Task requirements » Where does the word "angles" occur in the data below? Copy each line that holds it.

Extracted material »
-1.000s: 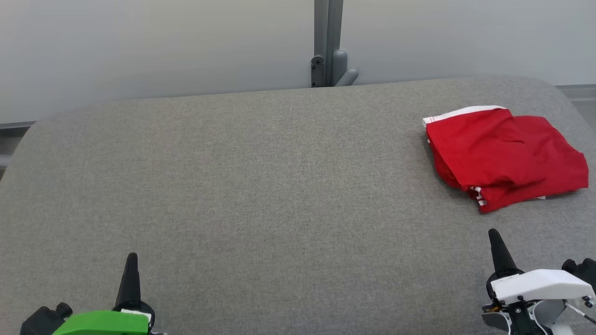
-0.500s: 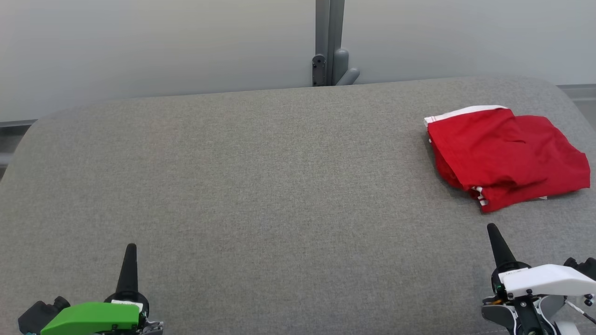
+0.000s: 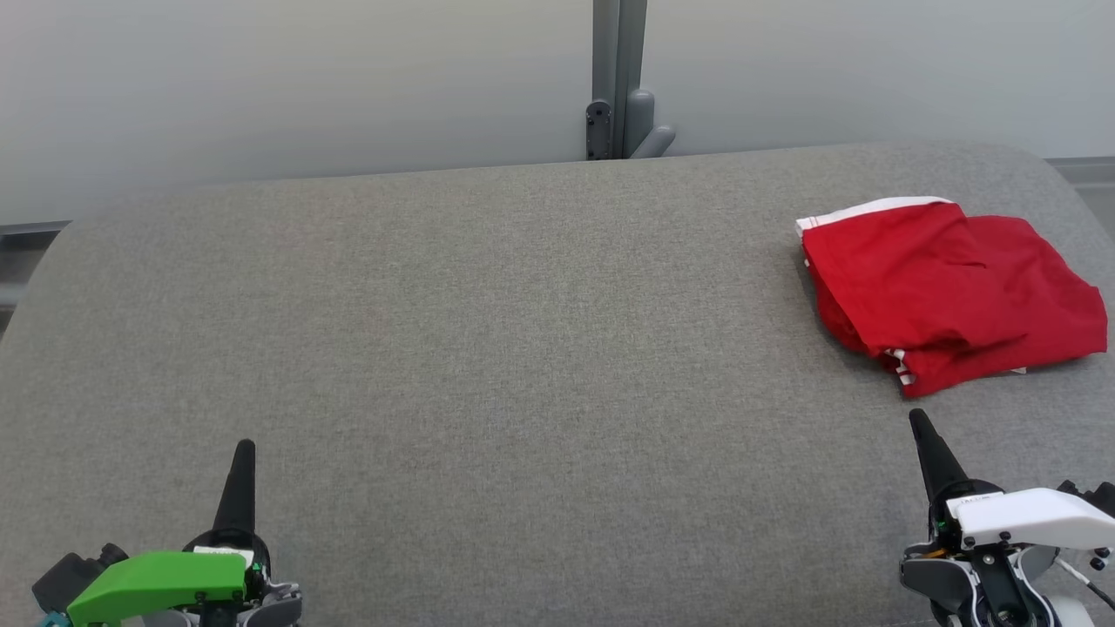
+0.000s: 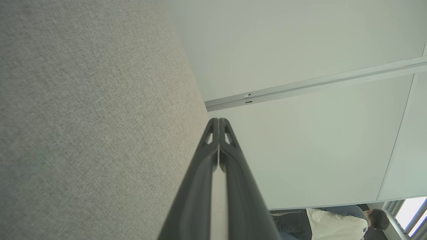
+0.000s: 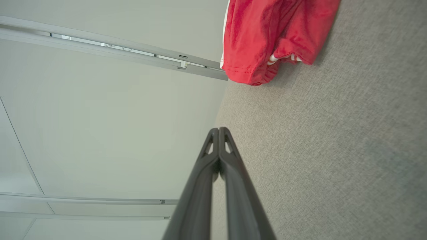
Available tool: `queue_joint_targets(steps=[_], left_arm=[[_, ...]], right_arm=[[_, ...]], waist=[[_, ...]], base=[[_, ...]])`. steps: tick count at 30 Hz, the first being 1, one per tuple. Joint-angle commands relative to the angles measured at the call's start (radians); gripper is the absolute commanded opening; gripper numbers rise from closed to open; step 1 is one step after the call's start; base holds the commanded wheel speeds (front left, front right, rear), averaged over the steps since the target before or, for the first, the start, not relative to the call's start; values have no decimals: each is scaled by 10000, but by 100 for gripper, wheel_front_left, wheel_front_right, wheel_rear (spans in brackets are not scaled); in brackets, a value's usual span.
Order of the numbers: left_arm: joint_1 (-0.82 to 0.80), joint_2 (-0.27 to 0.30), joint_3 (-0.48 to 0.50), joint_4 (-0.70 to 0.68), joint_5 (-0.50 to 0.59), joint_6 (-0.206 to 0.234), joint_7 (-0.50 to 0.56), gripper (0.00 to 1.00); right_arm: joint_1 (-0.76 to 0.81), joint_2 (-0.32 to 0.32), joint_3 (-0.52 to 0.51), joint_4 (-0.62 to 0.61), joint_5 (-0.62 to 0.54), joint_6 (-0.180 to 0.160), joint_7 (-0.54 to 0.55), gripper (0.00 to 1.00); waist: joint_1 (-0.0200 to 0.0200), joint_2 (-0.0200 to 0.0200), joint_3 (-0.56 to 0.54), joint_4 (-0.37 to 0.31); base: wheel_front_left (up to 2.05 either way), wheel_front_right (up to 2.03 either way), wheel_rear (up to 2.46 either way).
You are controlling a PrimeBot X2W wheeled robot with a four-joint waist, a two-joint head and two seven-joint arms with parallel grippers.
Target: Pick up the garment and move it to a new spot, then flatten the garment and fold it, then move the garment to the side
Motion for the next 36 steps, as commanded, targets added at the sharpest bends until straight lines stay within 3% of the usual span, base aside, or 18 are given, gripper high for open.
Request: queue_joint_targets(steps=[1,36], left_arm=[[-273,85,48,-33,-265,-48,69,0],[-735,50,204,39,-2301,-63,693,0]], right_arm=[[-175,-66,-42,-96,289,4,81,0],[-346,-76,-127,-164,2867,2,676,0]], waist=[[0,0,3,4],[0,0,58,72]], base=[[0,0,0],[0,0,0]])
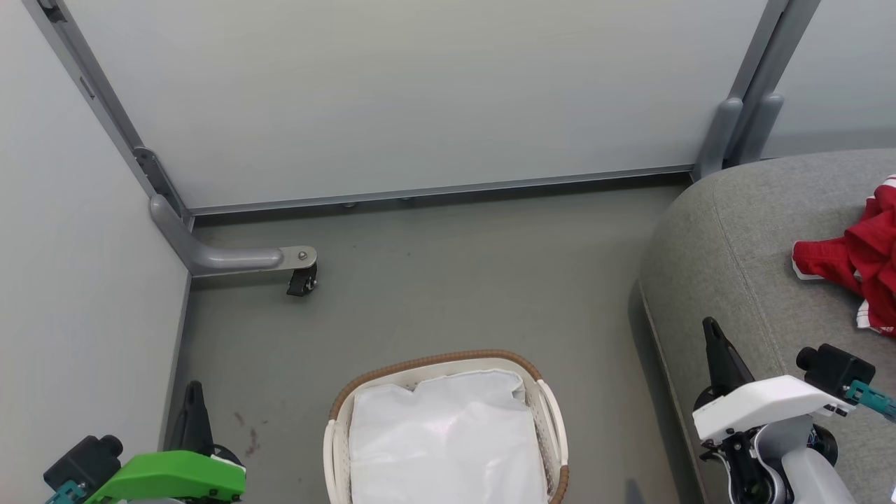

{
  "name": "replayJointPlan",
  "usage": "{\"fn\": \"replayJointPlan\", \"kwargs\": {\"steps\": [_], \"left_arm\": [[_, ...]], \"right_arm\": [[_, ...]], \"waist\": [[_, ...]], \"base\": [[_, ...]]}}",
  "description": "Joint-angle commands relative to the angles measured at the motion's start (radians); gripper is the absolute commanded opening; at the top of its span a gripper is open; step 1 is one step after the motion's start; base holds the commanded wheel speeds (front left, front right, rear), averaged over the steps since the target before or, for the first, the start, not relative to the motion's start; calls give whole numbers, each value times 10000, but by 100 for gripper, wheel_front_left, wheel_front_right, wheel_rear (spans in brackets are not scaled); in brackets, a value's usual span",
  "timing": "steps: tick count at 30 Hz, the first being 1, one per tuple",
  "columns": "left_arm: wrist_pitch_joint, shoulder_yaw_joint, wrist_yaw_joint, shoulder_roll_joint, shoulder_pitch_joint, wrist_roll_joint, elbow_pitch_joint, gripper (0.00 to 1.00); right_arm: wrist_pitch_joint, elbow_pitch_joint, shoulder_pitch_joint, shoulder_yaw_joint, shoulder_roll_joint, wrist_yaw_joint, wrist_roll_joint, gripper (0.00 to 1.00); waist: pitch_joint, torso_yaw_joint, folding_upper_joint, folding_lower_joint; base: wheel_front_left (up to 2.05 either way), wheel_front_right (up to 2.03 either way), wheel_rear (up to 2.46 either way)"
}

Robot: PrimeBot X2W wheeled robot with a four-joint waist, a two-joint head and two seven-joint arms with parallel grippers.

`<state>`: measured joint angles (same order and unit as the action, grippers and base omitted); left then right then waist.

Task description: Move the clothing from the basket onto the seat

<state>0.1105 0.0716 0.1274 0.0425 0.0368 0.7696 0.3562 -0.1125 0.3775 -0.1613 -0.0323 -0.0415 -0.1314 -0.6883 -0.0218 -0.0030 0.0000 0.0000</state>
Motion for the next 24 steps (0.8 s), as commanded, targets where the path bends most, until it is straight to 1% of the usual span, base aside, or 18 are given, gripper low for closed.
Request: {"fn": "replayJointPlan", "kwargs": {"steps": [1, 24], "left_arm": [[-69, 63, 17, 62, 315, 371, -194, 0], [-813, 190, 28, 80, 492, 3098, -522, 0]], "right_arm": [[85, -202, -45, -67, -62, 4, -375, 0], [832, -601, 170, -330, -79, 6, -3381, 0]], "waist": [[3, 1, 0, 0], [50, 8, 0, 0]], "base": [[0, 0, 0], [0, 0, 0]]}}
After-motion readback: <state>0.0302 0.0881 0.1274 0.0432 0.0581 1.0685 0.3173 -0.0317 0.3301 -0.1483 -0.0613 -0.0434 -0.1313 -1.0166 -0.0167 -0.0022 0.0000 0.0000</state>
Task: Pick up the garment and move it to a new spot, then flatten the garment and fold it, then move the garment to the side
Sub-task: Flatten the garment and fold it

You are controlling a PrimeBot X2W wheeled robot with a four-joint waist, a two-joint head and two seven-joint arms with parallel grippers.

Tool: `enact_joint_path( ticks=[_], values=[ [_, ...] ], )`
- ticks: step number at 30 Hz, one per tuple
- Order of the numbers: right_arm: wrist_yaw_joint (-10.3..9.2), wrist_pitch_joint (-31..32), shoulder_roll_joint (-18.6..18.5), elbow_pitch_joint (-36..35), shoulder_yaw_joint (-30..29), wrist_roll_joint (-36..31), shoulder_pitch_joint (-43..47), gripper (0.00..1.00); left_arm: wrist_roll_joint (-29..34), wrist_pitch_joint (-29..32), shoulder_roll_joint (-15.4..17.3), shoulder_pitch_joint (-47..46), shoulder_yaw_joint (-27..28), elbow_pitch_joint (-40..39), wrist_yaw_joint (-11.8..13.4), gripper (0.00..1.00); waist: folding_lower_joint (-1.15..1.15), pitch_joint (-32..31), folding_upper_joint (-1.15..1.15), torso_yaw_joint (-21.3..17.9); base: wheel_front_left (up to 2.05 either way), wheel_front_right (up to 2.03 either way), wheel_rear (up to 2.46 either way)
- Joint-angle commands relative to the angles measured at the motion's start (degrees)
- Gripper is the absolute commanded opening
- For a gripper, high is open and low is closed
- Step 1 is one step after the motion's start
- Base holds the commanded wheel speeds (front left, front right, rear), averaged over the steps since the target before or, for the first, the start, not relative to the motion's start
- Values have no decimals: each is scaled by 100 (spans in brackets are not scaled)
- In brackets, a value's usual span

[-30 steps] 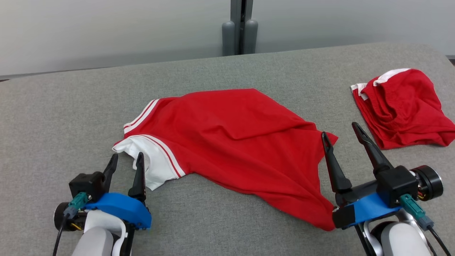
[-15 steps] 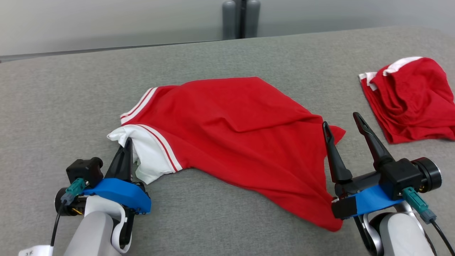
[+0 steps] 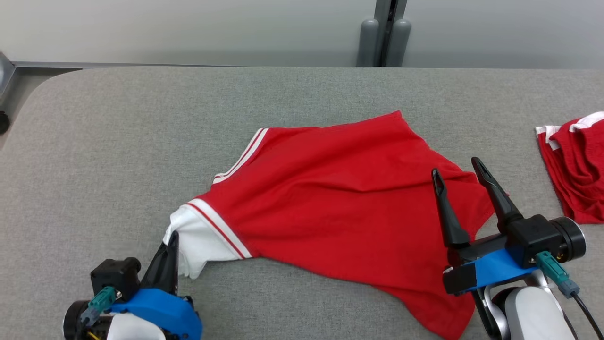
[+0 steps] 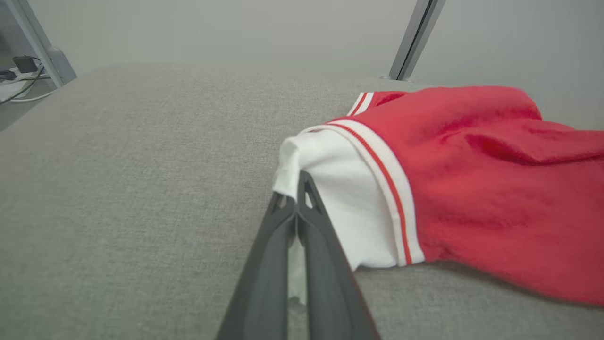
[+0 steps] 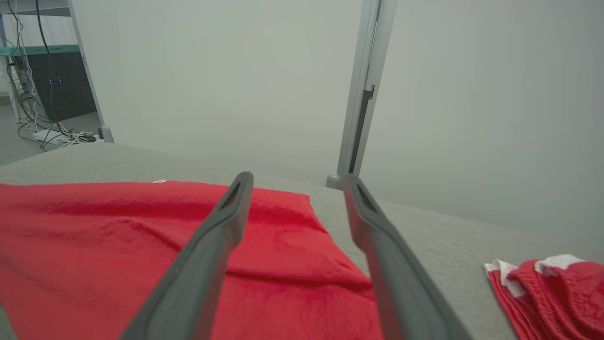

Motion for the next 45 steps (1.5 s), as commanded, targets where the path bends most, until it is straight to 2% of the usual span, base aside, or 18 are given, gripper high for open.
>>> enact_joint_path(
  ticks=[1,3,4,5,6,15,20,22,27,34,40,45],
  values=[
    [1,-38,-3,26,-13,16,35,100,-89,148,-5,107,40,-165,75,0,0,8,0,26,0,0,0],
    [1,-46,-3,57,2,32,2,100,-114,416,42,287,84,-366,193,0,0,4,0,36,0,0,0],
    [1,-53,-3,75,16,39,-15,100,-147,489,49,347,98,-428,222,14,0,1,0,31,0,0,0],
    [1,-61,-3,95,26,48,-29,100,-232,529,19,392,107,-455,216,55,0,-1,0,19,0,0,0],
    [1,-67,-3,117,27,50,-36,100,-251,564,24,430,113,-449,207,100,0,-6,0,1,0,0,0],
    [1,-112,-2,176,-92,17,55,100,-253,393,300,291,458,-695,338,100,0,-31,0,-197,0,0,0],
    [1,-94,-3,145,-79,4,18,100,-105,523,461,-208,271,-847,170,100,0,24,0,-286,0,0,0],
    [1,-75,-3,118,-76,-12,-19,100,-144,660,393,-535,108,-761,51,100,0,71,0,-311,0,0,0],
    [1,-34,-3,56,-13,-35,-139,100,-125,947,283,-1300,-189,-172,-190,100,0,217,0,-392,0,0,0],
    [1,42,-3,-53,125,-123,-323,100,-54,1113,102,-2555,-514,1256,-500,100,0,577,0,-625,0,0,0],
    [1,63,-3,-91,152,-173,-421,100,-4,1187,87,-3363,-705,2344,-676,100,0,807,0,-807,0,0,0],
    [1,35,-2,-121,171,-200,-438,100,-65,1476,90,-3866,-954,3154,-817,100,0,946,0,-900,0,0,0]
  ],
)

Answer to this task »
Available tool: `queue_joint_targets(steps=[_], left_arm=[[_, ...]], right_arm=[[_, ...]], waist=[[_, ...]], base=[[_, ...]])`. steps: tick count at 30 Hz, the first being 1, one per tuple. Joint-angle commands relative to the angles measured at the call's start (radians); gripper is the absolute commanded opening; gripper numbers rise from closed to open; step 1 is one step after the call's start; base holds the commanded wheel speeds (front left, front right, rear), averaged over the steps since the target before or, for the first, the start, not relative to the call's start; values have no decimals: each is scaled by 10000, but by 100 for gripper, wheel_front_left, wheel_front_right, wheel_rear (spans in brackets are not scaled); in brackets, a value's usual span.
  "description": "Joint-angle commands relative to the angles measured at the motion's start (radians); gripper is the absolute commanded opening; at the top of its span a gripper is open; step 1 is one step after the motion's start; base holds the commanded wheel speeds (front left, front right, rear), averaged over the steps since the target before or, for the first, the start, not relative to the motion's start; calls give whole numbers, each value times 10000, but by 100 for gripper, wheel_front_left, wheel_front_right, wheel_rear (spans in brackets are not scaled); in brackets, a value's usual span",
`<state>`: measured joint angles (same order and unit as the action, grippers and base omitted); left then right then waist.
- Joint-angle commands relative to the angles measured at the motion's start (degrees)

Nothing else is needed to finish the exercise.